The price actions in US dollar and Treasuries suggested that the market views the July FOMC minutes as a dovish one. The minutes revealed that policymakers were concerned that US inflation might stay below +2% longer than previously anticipated. On the other hand, it appears that an announcement on balance sheet policy is imminent. The market pricing of a rate hike in December ranges from 35-45%. It only expects less than two times of rate hike through end-2018, compared with four projected in the Fed’s dot plot. US dollar initially climbed higher upon release of the statement. Gains were, however, erased shortly with the DXY index ending the day -0.33% lower. Treasury prices strengthened, sending 2-year yields -3 points lower to 1.33% and 10-year yields -5 points to 2.23%.
On inflation, the minutes unveiled that ‘many participants’ still believed that ‘much of the recent decline in inflation had probably reflected idiosyncratic factors…and the monthly readings might be depressed by possible residual seasonality in measured PCE inflation’. Moreover, ‘most participants indicated that they expected inflation to pick up over the next couple of years from its current low level and to stabilize around the Committee’s 2% objective over the medium-term’. However, the minutes also indicated that ‘many participants’ pointed out the possibility that ‘inflation might remain below 2% for longer than they currently expected’ while ‘several indicated that the risks to the inflation outlook could be tilted to the downside’

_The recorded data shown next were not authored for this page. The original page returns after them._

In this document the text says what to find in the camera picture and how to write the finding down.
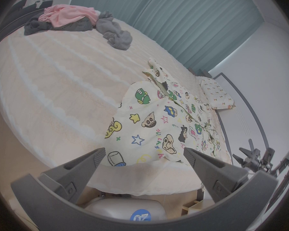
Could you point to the black chest of drawers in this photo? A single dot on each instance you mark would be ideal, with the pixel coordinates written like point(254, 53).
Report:
point(12, 20)

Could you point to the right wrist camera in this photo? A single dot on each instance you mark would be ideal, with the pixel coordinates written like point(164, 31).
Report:
point(269, 155)

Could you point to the bed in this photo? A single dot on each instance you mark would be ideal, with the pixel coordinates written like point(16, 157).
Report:
point(50, 80)

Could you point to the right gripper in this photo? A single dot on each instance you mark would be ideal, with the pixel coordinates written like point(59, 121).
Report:
point(254, 159)

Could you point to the white printed pillow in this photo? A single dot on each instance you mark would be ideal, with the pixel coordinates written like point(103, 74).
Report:
point(216, 95)

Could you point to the wooden grey bedside table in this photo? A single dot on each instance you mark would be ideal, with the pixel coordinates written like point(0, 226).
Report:
point(186, 208)

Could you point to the grey garment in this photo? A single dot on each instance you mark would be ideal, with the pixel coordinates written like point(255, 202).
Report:
point(115, 35)

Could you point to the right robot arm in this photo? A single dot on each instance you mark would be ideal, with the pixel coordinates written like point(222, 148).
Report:
point(287, 156)

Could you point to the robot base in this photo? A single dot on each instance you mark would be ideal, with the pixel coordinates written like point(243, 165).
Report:
point(115, 208)

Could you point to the pink garment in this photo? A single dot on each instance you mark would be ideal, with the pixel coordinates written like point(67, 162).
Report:
point(67, 14)

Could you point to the white printed pyjama top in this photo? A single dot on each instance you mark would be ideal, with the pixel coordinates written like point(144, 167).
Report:
point(154, 119)

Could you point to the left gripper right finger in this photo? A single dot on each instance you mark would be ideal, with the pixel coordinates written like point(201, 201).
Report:
point(216, 177)

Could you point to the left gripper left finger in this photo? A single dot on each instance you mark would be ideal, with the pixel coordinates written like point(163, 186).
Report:
point(72, 177)

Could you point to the black garment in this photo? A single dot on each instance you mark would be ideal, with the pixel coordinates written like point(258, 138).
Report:
point(62, 29)

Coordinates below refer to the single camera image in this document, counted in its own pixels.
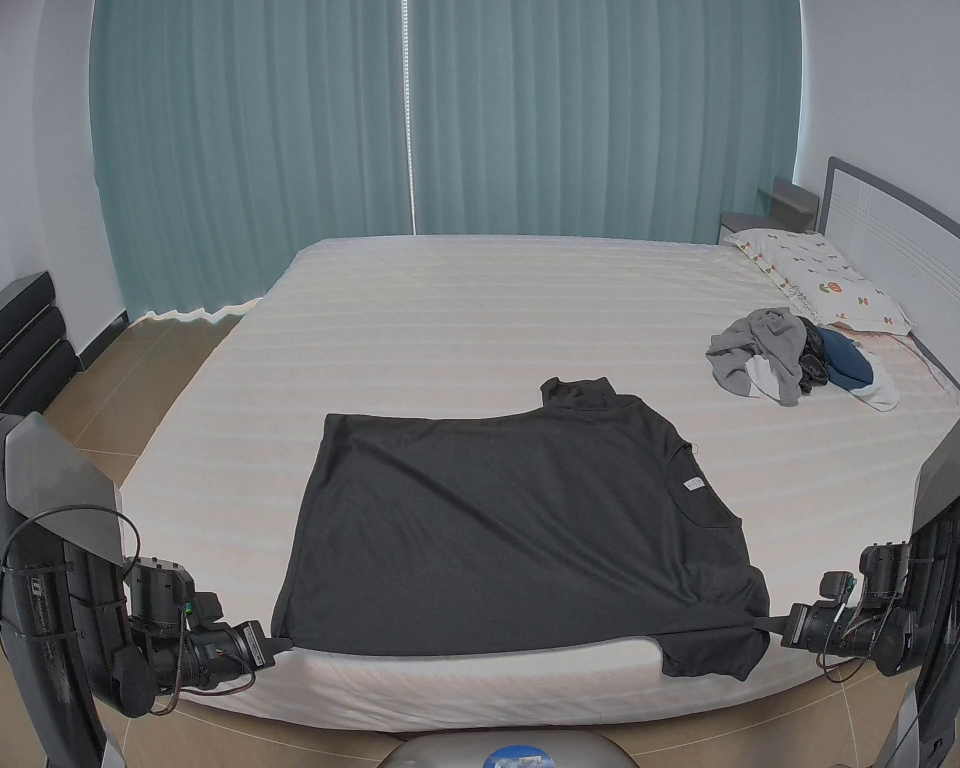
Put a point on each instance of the bed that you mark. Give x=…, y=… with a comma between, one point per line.
x=487, y=337

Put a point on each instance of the grey bedside table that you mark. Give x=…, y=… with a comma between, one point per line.
x=791, y=199

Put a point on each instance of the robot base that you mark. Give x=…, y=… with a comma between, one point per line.
x=450, y=754

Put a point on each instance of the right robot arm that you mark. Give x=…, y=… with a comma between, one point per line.
x=937, y=600

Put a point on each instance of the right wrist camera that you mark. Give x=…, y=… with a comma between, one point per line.
x=836, y=589

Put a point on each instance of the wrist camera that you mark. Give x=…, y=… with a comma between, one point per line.
x=836, y=589
x=206, y=609

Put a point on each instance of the white printed pillow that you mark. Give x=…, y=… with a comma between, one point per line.
x=817, y=274

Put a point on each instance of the black T-shirt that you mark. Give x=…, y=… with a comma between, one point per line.
x=487, y=540

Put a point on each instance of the black chest of drawers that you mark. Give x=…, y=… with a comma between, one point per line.
x=34, y=345

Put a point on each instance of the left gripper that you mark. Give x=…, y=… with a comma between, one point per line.
x=247, y=649

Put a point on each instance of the blue-green curtain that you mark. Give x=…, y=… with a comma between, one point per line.
x=600, y=120
x=247, y=150

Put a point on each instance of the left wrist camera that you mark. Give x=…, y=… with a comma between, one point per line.
x=206, y=609

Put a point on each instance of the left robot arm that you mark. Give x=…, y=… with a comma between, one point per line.
x=60, y=487

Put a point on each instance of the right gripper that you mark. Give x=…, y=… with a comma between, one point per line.
x=804, y=626

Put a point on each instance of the pile of clothes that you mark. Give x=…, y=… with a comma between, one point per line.
x=765, y=345

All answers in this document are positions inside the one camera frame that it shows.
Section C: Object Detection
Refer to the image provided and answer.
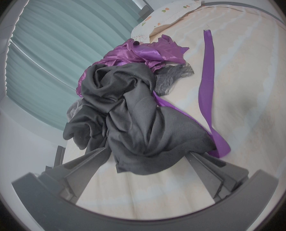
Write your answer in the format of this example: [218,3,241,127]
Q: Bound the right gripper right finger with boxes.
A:
[187,152,250,200]

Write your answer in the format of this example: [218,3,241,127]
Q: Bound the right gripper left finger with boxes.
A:
[45,146,112,200]

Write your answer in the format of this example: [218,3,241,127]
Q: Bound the black T-shirt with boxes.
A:
[62,63,217,175]

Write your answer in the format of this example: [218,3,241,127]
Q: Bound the grey garment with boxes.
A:
[67,99,86,123]

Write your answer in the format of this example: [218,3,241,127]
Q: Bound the bed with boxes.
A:
[61,0,286,221]

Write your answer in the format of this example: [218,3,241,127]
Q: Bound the blue-green curtain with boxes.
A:
[10,0,144,68]
[5,41,90,131]

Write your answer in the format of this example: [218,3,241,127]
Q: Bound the purple satin garment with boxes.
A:
[76,29,228,159]

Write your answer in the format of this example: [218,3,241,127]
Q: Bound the white printed pillow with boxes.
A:
[130,0,205,43]

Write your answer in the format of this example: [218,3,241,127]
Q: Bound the grey bedside table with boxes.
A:
[138,5,155,22]

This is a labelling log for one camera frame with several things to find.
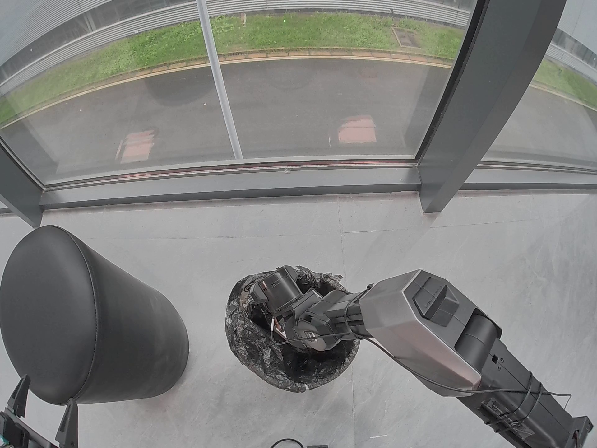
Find window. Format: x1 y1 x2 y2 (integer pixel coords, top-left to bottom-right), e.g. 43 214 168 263
0 0 597 228

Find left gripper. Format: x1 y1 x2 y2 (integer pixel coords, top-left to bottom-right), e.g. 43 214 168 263
0 375 79 448

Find black plastic bag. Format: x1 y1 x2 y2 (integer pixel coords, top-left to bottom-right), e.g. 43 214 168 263
226 265 361 394

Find dark grey round chair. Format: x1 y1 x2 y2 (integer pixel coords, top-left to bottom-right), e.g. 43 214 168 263
0 225 190 406

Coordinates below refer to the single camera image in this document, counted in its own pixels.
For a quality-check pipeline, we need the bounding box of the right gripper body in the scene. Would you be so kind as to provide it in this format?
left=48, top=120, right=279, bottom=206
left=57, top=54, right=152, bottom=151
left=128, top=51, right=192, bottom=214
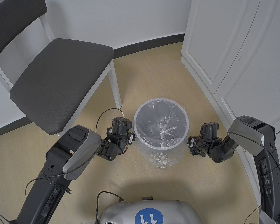
left=188, top=136, right=202, bottom=155

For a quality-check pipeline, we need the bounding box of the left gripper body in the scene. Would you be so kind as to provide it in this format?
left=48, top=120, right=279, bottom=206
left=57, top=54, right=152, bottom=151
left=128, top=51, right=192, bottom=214
left=120, top=132, right=135, bottom=150

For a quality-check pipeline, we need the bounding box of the clear plastic bag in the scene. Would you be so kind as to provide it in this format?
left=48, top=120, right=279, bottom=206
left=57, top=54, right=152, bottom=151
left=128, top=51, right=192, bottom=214
left=133, top=98, right=190, bottom=169

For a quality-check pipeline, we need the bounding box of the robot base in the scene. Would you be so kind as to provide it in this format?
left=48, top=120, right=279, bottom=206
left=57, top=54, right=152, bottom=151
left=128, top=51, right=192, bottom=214
left=100, top=196, right=204, bottom=224

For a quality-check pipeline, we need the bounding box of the white trash bin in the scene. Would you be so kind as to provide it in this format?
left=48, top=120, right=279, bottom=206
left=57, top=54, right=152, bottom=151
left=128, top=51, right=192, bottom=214
left=133, top=98, right=190, bottom=169

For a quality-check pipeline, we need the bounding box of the white chair dark grey seat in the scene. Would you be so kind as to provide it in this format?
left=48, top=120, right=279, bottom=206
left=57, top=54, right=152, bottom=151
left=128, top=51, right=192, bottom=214
left=0, top=0, right=122, bottom=136

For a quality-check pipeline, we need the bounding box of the white wardrobe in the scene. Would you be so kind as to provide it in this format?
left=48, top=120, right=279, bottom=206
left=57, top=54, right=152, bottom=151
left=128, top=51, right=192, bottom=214
left=181, top=0, right=280, bottom=224

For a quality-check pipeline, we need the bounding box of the black cable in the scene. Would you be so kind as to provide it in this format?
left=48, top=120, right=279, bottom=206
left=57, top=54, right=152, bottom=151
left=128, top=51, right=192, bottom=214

The implications of soft inflation on the monetary policy were relatively balanced. ‘Some participants’ believed that the Fed should ‘be patient under current circumstances in deciding when to increase the federal funds rate further and argued against additional adjustments until incoming information confirmed that the recent low readings on inflation were not likely to persist and that inflation was more clearly on a path toward the Committee’s symmetric +2% objective over the medium term’. These comments were then balanced by ‘some other participants’ who ‘were more worried about risks arising from a labor market that had already reached full employment and was projected to tighten further or from the easing in financial conditions that had developed since the Committee’s policy normalization process was initiated in December 2015’. These members warned that ‘a delay in gradually removing policy accommodation could result in an overshooting of the Committee’s inflation objective that would likely be costly to reverse, or that a delay could lead to an intensification of financial stability risks or to other imbalances that might prove difficult to unwind’.
A formal announcement of balance sheet reduction appears imminent. The minutes noted that ‘participants generally agreed that, in light of their current assessment of economic conditions and the outlook, it was appropriate to signal that implementation of the program likely would begin relatively soon, absent significant adverse developments in the economy or in financial markets’. For details of how the Fed plans to gradually shrink its US$4.5 trillion balance sheet, please see: https://www.federalreserve.gov/monetarypolicy/files/FOMC_PolicyNormalization.20170613.pdf.
The minutes were not as dovish as we had anticipated. Despite the disappointment in June inflation, most members continued to maintain the view that the current weak price levels were transitory, although some were worried that inflation might take longer than previously expected to reach the +2% target. Indeed, headline inflation improved modestly, while core inflation steadied, in July. These should be a relief for the members. Barring any dramatic deterioration the economic outlook, we continue to expect one more rate hike in December and a formal announcement of balance sheet reduction to come in September.